● Saved entries

------------

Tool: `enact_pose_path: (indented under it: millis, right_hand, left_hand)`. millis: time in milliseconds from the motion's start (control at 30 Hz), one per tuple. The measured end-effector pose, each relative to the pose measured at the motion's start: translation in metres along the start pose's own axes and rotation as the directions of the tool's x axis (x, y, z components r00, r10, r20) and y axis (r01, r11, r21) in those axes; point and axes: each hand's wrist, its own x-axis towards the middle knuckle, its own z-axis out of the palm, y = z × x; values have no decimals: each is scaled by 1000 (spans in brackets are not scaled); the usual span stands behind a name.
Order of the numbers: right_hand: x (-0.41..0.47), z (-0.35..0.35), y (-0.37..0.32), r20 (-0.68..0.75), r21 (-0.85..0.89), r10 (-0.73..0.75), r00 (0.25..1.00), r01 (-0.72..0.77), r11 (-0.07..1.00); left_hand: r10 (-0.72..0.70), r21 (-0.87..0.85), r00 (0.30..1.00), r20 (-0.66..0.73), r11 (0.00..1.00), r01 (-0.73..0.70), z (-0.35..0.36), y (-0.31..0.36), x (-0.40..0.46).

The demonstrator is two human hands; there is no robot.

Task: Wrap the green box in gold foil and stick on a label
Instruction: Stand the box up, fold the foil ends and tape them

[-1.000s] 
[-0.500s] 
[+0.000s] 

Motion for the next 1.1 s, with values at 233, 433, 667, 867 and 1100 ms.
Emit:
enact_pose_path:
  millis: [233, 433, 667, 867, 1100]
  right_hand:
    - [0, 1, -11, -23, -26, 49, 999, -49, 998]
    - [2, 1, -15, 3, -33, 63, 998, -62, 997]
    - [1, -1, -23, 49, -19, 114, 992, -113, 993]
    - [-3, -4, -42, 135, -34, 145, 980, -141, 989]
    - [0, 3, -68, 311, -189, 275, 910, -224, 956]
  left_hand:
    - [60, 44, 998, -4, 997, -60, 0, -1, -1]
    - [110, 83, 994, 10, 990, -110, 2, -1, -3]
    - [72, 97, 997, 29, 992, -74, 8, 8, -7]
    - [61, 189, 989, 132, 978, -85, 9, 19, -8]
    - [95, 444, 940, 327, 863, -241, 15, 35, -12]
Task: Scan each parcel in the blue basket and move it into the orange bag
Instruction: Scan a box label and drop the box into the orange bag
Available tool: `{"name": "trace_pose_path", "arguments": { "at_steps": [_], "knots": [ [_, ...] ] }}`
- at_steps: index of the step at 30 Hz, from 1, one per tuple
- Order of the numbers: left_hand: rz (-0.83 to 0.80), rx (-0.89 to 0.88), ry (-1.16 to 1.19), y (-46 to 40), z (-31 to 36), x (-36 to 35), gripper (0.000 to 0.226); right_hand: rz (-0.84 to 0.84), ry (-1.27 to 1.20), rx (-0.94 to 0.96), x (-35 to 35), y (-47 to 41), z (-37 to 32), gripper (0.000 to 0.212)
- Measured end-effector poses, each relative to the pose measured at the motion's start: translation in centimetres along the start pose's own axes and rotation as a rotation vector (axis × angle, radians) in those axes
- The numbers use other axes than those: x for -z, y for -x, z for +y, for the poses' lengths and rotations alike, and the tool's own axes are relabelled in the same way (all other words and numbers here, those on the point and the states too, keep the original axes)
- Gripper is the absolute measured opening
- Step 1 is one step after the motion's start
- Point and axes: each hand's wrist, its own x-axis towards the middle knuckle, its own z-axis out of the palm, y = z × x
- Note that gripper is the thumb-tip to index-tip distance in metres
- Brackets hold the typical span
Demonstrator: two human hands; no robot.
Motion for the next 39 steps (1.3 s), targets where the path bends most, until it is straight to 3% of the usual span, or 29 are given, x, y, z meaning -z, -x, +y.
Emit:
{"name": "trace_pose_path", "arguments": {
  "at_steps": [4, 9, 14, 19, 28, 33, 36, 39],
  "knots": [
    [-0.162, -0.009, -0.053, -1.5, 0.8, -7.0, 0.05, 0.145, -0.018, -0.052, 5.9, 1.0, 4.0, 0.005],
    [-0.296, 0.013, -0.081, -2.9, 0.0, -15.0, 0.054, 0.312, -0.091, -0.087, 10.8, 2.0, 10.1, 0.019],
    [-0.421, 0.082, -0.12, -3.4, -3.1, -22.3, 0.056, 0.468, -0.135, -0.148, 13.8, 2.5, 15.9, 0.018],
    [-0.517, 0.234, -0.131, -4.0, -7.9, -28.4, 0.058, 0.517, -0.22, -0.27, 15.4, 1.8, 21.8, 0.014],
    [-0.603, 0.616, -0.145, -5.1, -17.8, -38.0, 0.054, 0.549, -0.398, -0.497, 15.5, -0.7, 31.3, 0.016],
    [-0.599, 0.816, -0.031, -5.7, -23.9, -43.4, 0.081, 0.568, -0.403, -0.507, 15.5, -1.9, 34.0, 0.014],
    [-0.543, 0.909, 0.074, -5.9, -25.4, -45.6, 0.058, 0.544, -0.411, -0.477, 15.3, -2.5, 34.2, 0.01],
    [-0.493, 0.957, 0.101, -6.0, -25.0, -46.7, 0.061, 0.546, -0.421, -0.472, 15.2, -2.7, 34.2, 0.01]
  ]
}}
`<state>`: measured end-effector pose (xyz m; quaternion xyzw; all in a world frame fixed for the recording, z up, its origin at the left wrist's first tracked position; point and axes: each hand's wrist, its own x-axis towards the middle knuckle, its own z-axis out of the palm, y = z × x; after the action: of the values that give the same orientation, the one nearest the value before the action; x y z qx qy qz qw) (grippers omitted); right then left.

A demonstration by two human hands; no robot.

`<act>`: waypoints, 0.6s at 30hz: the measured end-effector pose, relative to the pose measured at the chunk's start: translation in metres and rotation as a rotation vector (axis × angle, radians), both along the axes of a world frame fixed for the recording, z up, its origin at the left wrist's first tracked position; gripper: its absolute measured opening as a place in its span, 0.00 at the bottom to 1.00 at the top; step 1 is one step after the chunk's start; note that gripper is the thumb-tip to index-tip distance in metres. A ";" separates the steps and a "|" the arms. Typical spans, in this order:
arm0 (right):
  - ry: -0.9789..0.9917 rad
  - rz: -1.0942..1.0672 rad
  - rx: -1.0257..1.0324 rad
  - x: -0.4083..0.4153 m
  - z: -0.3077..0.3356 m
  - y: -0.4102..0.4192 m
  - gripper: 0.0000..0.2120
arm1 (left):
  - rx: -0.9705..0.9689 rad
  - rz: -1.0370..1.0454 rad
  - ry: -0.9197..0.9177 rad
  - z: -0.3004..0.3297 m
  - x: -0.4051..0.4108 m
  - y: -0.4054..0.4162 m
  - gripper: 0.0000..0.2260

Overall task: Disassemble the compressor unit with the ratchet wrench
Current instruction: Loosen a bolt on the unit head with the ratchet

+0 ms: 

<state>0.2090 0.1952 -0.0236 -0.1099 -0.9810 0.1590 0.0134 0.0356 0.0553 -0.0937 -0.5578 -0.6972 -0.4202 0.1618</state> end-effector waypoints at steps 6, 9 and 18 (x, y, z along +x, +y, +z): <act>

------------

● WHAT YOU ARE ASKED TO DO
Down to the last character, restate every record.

● ANSWER TO THIS TASK
Tool: `enact_pose_path: (indented under it: millis, right_hand, left_hand)`. millis: time in milliseconds from the motion's start (control at 30 Hz), one per tuple. The measured end-effector pose, each relative to the pose measured at the motion's start: translation in metres along the start pose's own axes and rotation as the directions of the tool's x axis (x, y, z components r00, r10, r20) and y axis (r01, r11, r21) in those axes; point and axes: each hand's wrist, its own x-axis towards the middle knuckle, its own z-axis out of the palm, y = z × x; values have no decimals: each is scaled by 1000 (spans in brackets are not scaled); the usual span stands behind a name.
Order of the numbers: right_hand: x (-0.41..0.47), z (-0.35..0.35), y (-0.37..0.32), r20 (-0.68..0.75), r21 (-0.85..0.89), r10 (-0.73..0.75), r00 (0.25..1.00), r01 (-0.72..0.77), r11 (-0.07..1.00); left_hand: r10 (-0.72..0.70), r21 (-0.87..0.85), r00 (0.30..1.00), r20 (-0.66..0.73), r11 (0.00..1.00), r01 (-0.73..0.70), z (-0.35..0.36), y (-0.31..0.36), x (-0.40..0.46).

The demonstrator is two human hands; there is no robot.

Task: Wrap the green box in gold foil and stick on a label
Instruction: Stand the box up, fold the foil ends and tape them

[-1.000s] 
[-0.500s] 
[+0.000s] 

Motion for the next 1.1 s, with values at 233, 433, 667, 867 and 1100 ms.
Emit:
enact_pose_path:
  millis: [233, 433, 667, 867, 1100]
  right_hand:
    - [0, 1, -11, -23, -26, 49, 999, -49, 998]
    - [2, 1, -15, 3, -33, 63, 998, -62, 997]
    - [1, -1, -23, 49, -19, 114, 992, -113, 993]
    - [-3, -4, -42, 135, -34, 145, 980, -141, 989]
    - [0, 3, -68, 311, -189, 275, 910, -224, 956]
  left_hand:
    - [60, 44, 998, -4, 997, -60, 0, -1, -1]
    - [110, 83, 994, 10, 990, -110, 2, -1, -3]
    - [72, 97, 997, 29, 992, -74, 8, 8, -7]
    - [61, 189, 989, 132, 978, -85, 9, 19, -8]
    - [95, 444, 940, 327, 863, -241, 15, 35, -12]
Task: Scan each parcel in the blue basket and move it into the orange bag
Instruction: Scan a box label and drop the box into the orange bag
Available tool: `{"name": "trace_pose_path", "arguments": { "at_steps": [_], "knots": [ [_, ...] ] }}`
- at_steps: index of the step at 30 Hz, from 1, one per tuple
- Order of the numbers: left_hand: rz (-0.83 to 0.80), rx (-0.89 to 0.88), ry (-1.16 to 1.19), y (-46 to 40), z (-31 to 36), x (-36 to 35), gripper (0.000 to 0.226); right_hand: rz (-0.84 to 0.84), ry (-1.27 to 1.20), rx (-0.94 to 0.96), x (-35 to 35), y (-47 to 41), z (-37 to 32), gripper (0.000 to 0.212)
- Measured end-effector poses, each relative to the pose measured at the motion's start: translation in centimetres along the start pose's own axes and rotation as a rotation vector (axis × angle, radians) in those axes
- The numbers use other axes than those: x for -z, y for -x, z for +y, for the poses' lengths and rotations alike, and the tool's own axes are relabelled in the same way (all other words and numbers here, those on the point and the states too, keep the original axes)
- Gripper is the absolute measured opening
- Step 1 is one step after the motion's start
- Point and axes: each hand's wrist, its own x-axis towards the middle knuckle, its own z-axis out of the palm, y = z × x
- Note that gripper is the thumb-tip to index-tip distance in metres
- Brackets hold the typical span
Demonstrator: two human hands; no robot.
Motion for the next 39 steps (1.3 s), targets where the path bends most, until it is straight to 3% of the usual span, or 29 are given, x, y, z meaning -z, -x, +y.
Emit:
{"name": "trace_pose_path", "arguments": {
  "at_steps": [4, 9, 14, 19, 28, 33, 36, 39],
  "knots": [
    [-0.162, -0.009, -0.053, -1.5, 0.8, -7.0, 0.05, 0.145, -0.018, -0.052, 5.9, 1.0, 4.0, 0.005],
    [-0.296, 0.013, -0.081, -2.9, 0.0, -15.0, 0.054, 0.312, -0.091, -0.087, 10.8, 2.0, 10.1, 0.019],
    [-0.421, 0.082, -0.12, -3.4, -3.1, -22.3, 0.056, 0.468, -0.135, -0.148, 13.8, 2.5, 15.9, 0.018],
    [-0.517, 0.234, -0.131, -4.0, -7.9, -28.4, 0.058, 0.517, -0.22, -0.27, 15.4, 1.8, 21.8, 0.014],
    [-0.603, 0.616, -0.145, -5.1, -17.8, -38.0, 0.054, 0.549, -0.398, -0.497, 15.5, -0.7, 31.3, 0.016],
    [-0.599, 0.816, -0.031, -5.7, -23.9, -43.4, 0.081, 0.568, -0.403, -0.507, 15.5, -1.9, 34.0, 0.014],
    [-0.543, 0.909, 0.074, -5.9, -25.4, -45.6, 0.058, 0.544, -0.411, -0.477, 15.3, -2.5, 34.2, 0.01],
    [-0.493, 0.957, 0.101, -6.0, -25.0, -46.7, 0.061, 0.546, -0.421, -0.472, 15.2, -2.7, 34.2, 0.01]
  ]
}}
`<state>`: measured end-effector pose (xyz m; quaternion xyzw; all in a world frame fixed for the recording, z up, its origin at the left wrist's first tracked position; point and axes: each hand's wrist, its own x-axis towards the middle knuckle, its own z-axis out of the palm, y = z × x; after the action: of the values that give the same orientation, the one nearest the value before the action; x y z qx qy qz qw) (grippers omitted); right then left.

A demonstration by two human hands; no robot.

`<act>`: waypoints, 0.6s at 30hz: the measured end-effector pose, relative to the pose measured at the chunk's start: translation in metres and rotation as a rotation vector (axis × angle, radians), both along the axes of a world frame fixed for the recording, z up, its origin at the left wrist's first tracked position; gripper: its absolute measured opening as a place in its span, 0.00 at the bottom to 1.00 at the top; step 1 is one step after the chunk's start; note that gripper is the thumb-tip to index-tip distance in metres. A ";" separates the steps and a "|" the arms. Typical spans, in this order:
arm0 (right):
  - ry: -0.9789..0.9917 rad
  - rz: -1.0942..1.0672 rad
  - rx: -1.0257..1.0324 rad
  - x: -0.4083..0.4153 m
  - z: -0.3077..0.3356 m
  - y: -0.4102..0.4192 m
  - gripper: 0.0000..0.2120
arm1 (left):
  - rx: -0.9705..0.9689 rad
  - rz: -1.0370..1.0454 rad
  - ry: -0.9197..0.9177 rad
  - z: -0.3004..0.3297 m
  - x: -0.4051..0.4108 m
  - y: -0.4054..0.4162 m
  - gripper: 0.0000..0.2260

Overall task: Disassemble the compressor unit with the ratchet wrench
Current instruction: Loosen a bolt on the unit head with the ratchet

+0 ms: 

<state>0.2090 0.1952 -0.0236 -0.1099 -0.9810 0.1590 0.0134 0.0356 0.0553 -0.0937 -0.5578 -0.6972 -0.4202 0.1618</state> end-effector waypoints at steps 6, 9 and 18 (x, y, z along +x, +y, +z): <act>

The answer has nothing more to it.